Palavras sem significado. Ensaio de um livro para o clube do livro
JOÃO HUMBERTO MARTORELLI
Publicado em 13/07/2023 às 0:00
Sobre desejos e cicatrizes Foto: Thiago Lucas/ Design SJCC


Teria de falar sobre desejos e cicatrizes. Ter um desejo apesar da cicatriz. E sobre fluxo, o jorro ininterrupto, não se distingue o que é sangue, nem o que é lágrima, e a saliva se mistura com um olhar espantado de alegria e de vômito. E não teria alguém, nem para alguém, nem vindo de alguém, a exclusão completa de outra pessoa, somente o eu, aí talvez fosse interior e íntimo, embora não se possa excluir a influência dos outros, das outras, de todas as pessoas sobre a terra, que são tantas, e fazem tanto mal, um espaço vazio e interminável só de plantas, não de animais, eles não teriam lugar, nem insetos, a planta inexpugnável. Excluir todos os nomes próprios. Um lugar solitário, não se sabe como fazer o nexo com sexo, quem sabe lá como seria viver sem. Mas não caberia ninguém, eis um teorema ainda sem solução.

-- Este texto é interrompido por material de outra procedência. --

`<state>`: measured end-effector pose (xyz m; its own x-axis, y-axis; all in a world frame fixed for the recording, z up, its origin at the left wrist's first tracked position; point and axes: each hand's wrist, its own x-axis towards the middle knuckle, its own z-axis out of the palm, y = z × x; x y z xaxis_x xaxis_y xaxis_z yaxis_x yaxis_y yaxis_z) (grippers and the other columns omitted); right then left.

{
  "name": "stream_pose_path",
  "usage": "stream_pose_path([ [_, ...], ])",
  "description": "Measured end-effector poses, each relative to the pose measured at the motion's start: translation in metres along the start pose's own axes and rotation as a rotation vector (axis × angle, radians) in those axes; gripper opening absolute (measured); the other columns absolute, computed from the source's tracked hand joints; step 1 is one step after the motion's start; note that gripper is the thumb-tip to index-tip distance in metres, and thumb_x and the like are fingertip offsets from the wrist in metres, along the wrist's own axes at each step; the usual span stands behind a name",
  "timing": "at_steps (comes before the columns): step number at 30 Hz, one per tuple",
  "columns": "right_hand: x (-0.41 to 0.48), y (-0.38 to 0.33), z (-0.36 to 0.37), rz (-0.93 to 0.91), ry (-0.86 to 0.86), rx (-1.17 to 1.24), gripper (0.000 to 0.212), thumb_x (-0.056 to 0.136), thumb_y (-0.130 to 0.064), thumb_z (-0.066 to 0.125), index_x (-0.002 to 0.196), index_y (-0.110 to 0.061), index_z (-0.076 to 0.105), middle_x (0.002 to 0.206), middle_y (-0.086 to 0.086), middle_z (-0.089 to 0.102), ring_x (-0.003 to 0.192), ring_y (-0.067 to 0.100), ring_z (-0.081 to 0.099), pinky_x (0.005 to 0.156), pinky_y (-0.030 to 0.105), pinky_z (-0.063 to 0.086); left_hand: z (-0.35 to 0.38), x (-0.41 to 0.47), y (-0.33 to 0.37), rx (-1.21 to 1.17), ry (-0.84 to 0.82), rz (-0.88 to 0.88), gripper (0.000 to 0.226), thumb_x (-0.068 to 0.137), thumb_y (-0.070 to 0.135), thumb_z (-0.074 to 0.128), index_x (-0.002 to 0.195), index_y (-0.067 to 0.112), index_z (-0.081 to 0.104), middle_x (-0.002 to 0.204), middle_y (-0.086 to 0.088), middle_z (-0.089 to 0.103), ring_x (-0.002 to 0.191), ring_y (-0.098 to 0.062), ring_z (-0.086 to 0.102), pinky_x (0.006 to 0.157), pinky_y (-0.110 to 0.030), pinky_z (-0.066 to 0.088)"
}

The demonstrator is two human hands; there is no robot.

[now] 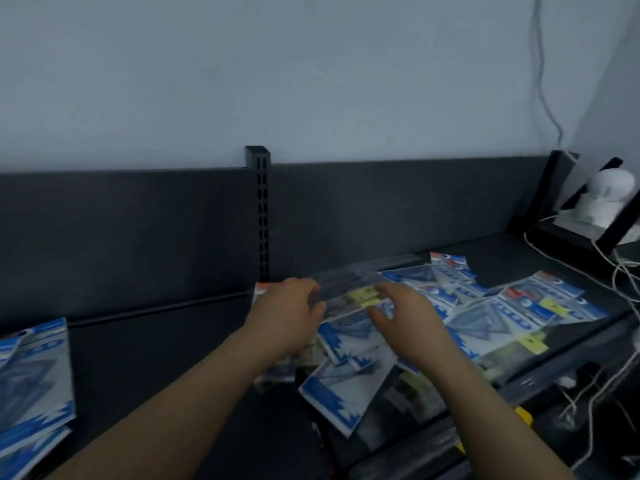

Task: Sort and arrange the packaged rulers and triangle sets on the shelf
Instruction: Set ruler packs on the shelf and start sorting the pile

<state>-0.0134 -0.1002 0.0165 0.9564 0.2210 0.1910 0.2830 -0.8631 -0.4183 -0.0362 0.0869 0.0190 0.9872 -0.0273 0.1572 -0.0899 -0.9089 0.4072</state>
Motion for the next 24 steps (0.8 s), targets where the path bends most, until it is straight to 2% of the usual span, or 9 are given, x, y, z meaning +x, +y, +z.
stream_pose_path([
  [3,0.026,0.044,-0.009,0.064,-0.004,-0.030,0.030,0.093,-0.028,0.055,0.116,-0.010,0.061,0.119,0.013,0.062,0.108,0.029,0.059,0.088,0.037,0.047,0.025,0.042,0.015,0.036,-0.093,-0.058,0.040,0.096,0.043,0.049,0.127,0.019,0.051,0.121,-0.006,0.053,0.105,-0.022,0.054,0.089,-0.036,0.048],
  [5,0.043,0.066,-0.009,0.105,-0.026,-0.052,0.024,0.090,-0.032,0.056,0.099,-0.010,0.062,0.103,0.013,0.066,0.100,0.030,0.062,0.078,0.034,0.046,0.040,0.068,0.016,0.038,-0.134,-0.096,0.047,0.094,0.045,0.051,0.134,0.020,0.047,0.128,-0.007,0.049,0.113,-0.025,0.051,0.095,-0.039,0.047],
  [8,0.061,0.080,-0.001,0.119,-0.106,-0.082,0.036,0.083,-0.042,0.063,0.101,-0.010,0.061,0.095,0.006,0.065,0.093,0.025,0.062,0.073,0.030,0.045,0.053,0.093,0.007,0.116,-0.185,-0.136,0.063,0.092,0.049,0.051,0.144,0.019,0.033,0.142,-0.008,0.039,0.125,-0.026,0.042,0.104,-0.040,0.041],
  [10,0.076,0.092,0.004,0.086,-0.121,-0.105,0.035,0.083,-0.040,0.062,0.101,-0.011,0.060,0.095,0.006,0.063,0.090,0.024,0.061,0.073,0.030,0.045,0.062,0.111,0.005,0.187,-0.221,-0.174,0.063,0.094,0.050,0.047,0.146,0.020,0.031,0.143,-0.008,0.038,0.127,-0.027,0.041,0.104,-0.040,0.040],
  [13,0.090,0.102,0.003,0.086,-0.128,-0.060,0.021,0.084,-0.026,0.056,0.095,-0.009,0.061,0.086,0.007,0.067,0.082,0.023,0.063,0.068,0.028,0.047,0.070,0.122,0.000,0.219,-0.209,-0.194,0.047,0.095,0.046,0.046,0.136,0.023,0.045,0.129,-0.007,0.049,0.116,-0.026,0.048,0.096,-0.039,0.044],
  [18,0.092,0.114,-0.012,0.089,-0.189,-0.054,0.028,0.079,-0.033,0.067,0.095,-0.011,0.061,0.083,0.004,0.065,0.079,0.020,0.061,0.064,0.027,0.045,0.077,0.130,0.003,0.369,-0.086,-0.092,0.031,0.096,0.040,0.047,0.115,0.018,0.059,0.115,-0.006,0.052,0.103,-0.023,0.052,0.083,-0.033,0.041],
  [21,0.096,0.122,-0.029,0.091,-0.205,-0.044,0.018,0.080,-0.025,0.066,0.092,-0.015,0.057,0.079,-0.001,0.057,0.075,0.018,0.055,0.058,0.025,0.039,0.073,0.133,0.010,0.185,-0.144,-0.096,0.025,0.089,0.034,0.057,0.105,0.015,0.057,0.108,-0.004,0.054,0.095,-0.019,0.054,0.081,-0.032,0.048],
  [24,0.106,0.135,-0.051,0.104,-0.145,0.072,0.013,0.078,-0.021,0.065,0.084,-0.018,0.054,0.077,-0.003,0.058,0.067,0.012,0.054,0.051,0.024,0.036,0.071,0.140,0.013,0.047,-0.186,-0.126,0.031,0.082,0.041,0.066,0.099,0.019,0.052,0.104,0.000,0.050,0.090,-0.015,0.052,0.073,-0.028,0.046],
])
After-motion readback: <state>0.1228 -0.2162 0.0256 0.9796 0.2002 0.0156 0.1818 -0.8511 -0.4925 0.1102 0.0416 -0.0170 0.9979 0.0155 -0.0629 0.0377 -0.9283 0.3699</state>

A apoteose da estética, as palavras sem significado, para quem não souber ler, emplumadas, em silicone. A criação de um mistério em retrospectiva, sem futuro também. Uma caminhada longa, percorrer a distância sem noção do tempo, porque o tempo se viveu, e tempo e vida se misturaram, e não se pode apalpar o tempo, e surpresa, também não pode apalpar a vida, e o caminho é de estrada empoeirada, logo asfaltada, logo um rio, depois uma vereda na mata, não há caminho, nunca se caminhou. Vórtice de vida e morte, talvez, não tem como descobrir. Tanta perda. A perda dá vontade de morrer, mas não se morre, porque o homem vive para perder, e há quem perca a visão, há quem perca a força, há quem perca o amor, mas em tudo se dá jeito. Não que seja bom ter esperança. O melhor é não ter sentimento.

Garra, esportes, mar, vencer, estourar champanhes, ficar rico, dobrar o adversário, celebrar aniversário, bebezinho de mamãe vai para a escola com lancheirinha, dentro tem pão com ovo, uma banana, um doce e suco de laranja, o cheiro do ovo fica para sempre, o cheiro podre de todas as coisas. Nessa altura do pensamento na infância já é adulto, e que significado pode ter a infância, salvo para dar explicações de gestos insensatos, gestos insensatos de adulto. E há sobretudo o medo, ser abandonado, a rejeição, o ladrão, o escuro, o incompreensível deus e todos os santos, o pecado, a carne, o medo do outro. E o medo de mudar e de não ser mais quem se é, para se tornar alguém que se deseja ser, sem poder. E de não ter o que se quer, a ansiedade. Não existe remédio para a ansiedade, a não ser a falta de desejo, a mais limpa e completa ausência, a purificação. Não em santidade, em demônio.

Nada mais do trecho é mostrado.